Oh absolutely, don’t beat on women. The lesson is don’t beat and hurt women. Don’t lie to us. Don’t get us pregnant and leave us in an alley. Don’t pretend you’re coming for dinner when you’re coming to make love. There’s a whole lot of lessons in there for young black men. There’s a whole lot they could do. They need to take a notepad with them to the movie, and write down I can’t do that no more, oh I can’t do that more, oh I can’t do that more. And see how many pieces of paper they have when they leave, if they were honest. You should have a truth session.

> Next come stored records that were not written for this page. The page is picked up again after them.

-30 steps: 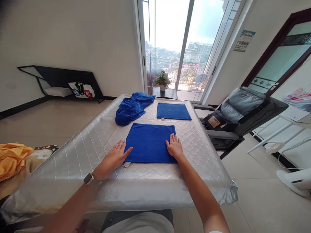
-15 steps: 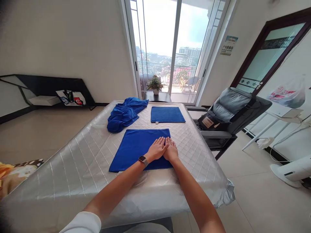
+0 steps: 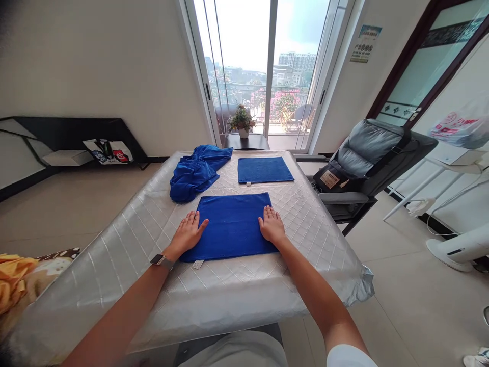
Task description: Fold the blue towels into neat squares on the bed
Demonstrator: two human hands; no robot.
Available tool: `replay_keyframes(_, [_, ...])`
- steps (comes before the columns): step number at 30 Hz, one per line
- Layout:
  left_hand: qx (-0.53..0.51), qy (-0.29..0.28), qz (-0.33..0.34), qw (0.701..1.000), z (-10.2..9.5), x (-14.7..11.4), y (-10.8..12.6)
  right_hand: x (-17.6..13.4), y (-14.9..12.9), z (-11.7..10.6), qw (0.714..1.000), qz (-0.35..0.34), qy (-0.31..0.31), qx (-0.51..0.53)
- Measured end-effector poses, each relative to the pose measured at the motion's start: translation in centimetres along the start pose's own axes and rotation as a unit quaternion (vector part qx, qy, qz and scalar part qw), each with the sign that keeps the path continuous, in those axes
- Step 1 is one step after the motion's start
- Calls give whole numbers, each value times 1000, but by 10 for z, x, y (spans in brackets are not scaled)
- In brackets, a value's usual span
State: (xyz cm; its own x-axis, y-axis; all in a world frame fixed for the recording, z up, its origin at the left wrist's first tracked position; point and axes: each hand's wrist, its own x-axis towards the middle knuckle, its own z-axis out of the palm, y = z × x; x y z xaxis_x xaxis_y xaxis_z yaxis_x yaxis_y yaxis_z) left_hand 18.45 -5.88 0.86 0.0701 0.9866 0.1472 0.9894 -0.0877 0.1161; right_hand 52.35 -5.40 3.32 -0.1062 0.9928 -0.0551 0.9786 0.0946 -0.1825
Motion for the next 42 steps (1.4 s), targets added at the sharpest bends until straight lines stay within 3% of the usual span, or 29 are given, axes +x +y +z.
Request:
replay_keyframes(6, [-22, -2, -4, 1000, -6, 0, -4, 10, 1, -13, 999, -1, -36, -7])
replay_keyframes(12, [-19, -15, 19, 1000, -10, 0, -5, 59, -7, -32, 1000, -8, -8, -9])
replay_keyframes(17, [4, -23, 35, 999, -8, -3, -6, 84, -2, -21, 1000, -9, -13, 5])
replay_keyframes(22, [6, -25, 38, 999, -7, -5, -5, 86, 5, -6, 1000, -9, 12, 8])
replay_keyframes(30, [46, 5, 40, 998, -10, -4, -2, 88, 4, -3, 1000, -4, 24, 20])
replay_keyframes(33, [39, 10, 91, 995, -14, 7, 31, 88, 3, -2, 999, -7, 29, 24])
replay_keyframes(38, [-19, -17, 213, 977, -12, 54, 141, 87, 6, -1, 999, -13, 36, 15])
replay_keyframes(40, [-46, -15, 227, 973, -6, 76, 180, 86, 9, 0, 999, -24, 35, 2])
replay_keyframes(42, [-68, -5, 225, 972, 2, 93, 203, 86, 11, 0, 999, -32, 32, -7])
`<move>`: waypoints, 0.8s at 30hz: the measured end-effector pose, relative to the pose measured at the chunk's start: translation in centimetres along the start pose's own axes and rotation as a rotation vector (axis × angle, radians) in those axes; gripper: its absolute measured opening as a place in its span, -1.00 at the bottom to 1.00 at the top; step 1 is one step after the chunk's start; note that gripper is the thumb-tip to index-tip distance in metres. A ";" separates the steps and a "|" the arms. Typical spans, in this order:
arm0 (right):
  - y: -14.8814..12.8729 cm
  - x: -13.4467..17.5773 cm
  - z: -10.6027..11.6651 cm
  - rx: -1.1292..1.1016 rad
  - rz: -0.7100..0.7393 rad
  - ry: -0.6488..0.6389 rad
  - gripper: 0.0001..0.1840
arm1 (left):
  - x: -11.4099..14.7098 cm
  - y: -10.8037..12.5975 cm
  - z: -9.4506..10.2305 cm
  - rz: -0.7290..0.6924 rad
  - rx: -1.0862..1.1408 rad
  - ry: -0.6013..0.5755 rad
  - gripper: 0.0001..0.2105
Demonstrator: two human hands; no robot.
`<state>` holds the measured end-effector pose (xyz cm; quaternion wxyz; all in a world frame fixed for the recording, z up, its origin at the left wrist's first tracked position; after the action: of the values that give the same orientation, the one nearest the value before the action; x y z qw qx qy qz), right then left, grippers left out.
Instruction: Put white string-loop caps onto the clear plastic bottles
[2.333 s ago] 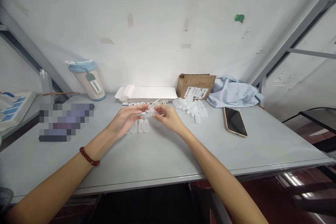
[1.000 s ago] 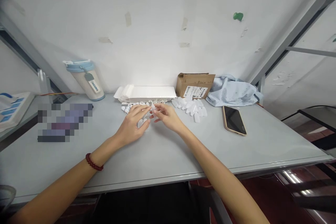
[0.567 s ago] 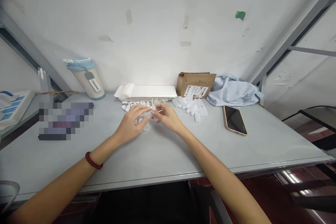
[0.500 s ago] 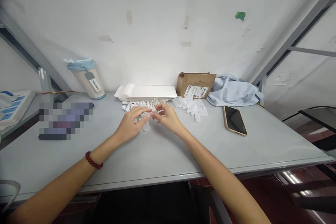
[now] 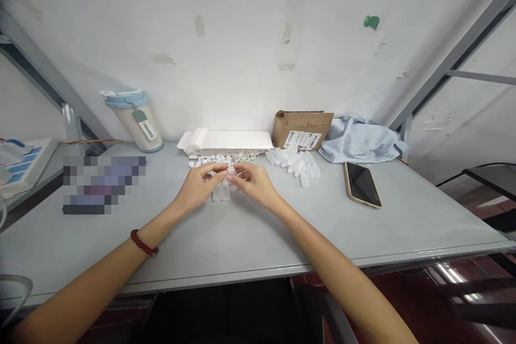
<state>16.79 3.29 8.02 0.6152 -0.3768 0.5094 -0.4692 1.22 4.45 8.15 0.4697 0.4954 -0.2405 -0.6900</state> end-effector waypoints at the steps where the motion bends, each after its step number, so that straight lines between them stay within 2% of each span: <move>1: 0.0 -0.1 0.0 0.000 -0.004 0.011 -0.65 | 0.1 0.1 0.0 -0.101 -0.067 0.044 -0.79; 3: 0.1 -0.2 0.2 0.003 -0.014 0.036 -0.64 | 0.4 0.4 -0.1 -0.338 -0.169 0.083 -0.75; 5: 0.2 -0.4 0.3 0.009 -0.035 0.060 -0.61 | 0.8 0.7 -0.4 -0.521 -0.218 0.049 -0.69; 8: 0.5 -0.5 0.5 -0.002 -0.067 0.060 -0.61 | 1.1 0.9 -0.6 -0.630 -0.280 -0.017 -0.65; 15: 0.6 -0.5 0.3 -0.062 -0.138 0.027 -0.68 | 0.9 0.5 -0.7 -0.639 -0.366 -0.043 -0.67; 19: 1.3 -0.7 0.4 -0.045 -0.180 -0.059 -0.71 | 1.0 0.1 -0.9 -0.598 -0.362 -0.068 -0.66; 21: 1.7 -0.7 0.5 0.004 -0.197 -0.115 -0.72 | 1.0 -0.1 -1.0 -0.562 -0.374 -0.092 -0.67; 24: 2.0 -0.8 0.6 0.232 -0.141 -0.160 -0.71 | 1.1 -0.3 -1.1 -0.513 -0.408 -0.137 -0.69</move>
<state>17.71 4.57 6.42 0.6589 -0.3741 0.3733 -0.5353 2.00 3.80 6.96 0.3528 0.3877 0.0042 -0.8516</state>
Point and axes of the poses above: each hand's wrist, its own x-axis away from the middle knuckle, its own z-axis out of the back of the hand, y = z × x, the point moved 2 cm from there along -x, towards the middle knuckle, and after that the axes turned 12 degrees about y, right-handed, at the moved point
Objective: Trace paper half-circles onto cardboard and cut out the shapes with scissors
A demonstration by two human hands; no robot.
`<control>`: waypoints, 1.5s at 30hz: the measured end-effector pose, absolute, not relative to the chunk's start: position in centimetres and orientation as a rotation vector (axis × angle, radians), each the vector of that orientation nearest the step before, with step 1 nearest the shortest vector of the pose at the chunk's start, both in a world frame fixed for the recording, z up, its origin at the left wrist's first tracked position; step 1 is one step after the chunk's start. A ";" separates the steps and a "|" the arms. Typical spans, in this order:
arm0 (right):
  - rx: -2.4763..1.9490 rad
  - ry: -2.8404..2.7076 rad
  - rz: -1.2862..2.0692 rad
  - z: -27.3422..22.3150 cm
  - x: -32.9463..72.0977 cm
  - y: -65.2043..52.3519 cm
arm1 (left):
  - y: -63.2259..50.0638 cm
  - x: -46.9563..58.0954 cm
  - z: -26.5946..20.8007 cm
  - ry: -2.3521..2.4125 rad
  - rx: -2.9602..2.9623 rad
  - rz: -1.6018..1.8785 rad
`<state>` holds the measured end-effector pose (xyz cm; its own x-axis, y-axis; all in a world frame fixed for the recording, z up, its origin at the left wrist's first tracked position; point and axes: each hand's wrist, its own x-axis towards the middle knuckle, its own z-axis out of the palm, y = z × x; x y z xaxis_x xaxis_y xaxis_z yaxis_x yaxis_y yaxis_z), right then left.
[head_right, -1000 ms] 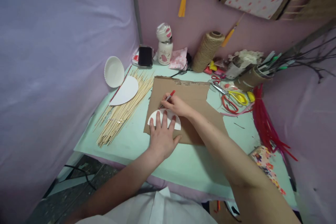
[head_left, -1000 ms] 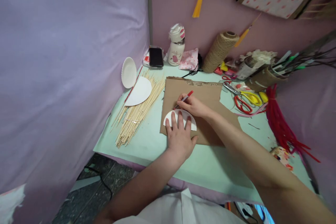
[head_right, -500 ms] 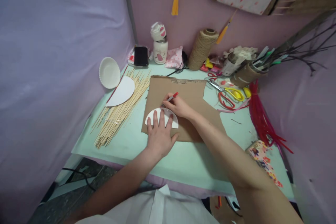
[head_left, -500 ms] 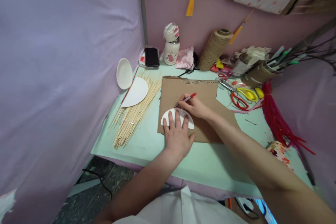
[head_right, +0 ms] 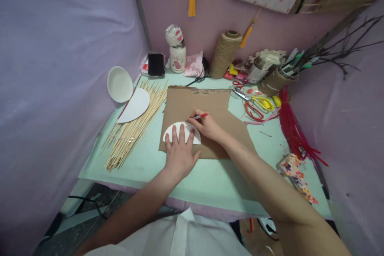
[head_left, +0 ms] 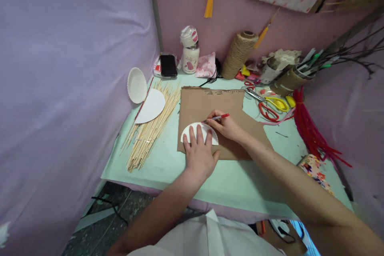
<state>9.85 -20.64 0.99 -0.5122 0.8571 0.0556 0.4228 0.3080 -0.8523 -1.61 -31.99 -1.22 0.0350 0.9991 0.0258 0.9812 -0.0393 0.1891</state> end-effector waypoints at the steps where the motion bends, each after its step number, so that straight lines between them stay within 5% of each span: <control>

You recently authored a new book “Some Sing, Some Cry” and said to the NYT “I don’t see any complicated, thought-provoking depictions of black people in a multilayered way,” what do you say to the new generation of artists of writers, playwrights, filmmakers, and musicians to encourage them to step it up?

I don’t and I haven’t since Roots.

And why do you think that is?

Because we’re still not essential to the running of this country. Luckily, Mr. Perry has built his own production company so we can make film, and do it all there, 34th Street Productions, is the first and only at this minute, black owned fully functional production house for film. And they’ve got between five and eight stages, and they got dressing room, they got everything you need to make a movie, and the talent available in Atlanta to do that with. And I think it’s just waiting for black people to fill it up with great work and joy. It’s just waiting for black people to come see us, when we get to do this. Because, it doesn’t make any sense to have a black studio, and black people don’t go see the movies. It’s very important that black people go see the movies, as well as that we make the movies. So, it’s a two way street.

Are there any artists right now that you’re very impressed with or that you appreciate their work that we maybe don’t know about, or you think more people need to recognize them?

Shange: Well, my sister Ifa Bayeza is one. She won the Edgar Allan Poe Award.

Shange remains hard at work, she intends to publish a collection of essays early next year, and says she will bring another work to Broadway next year as well.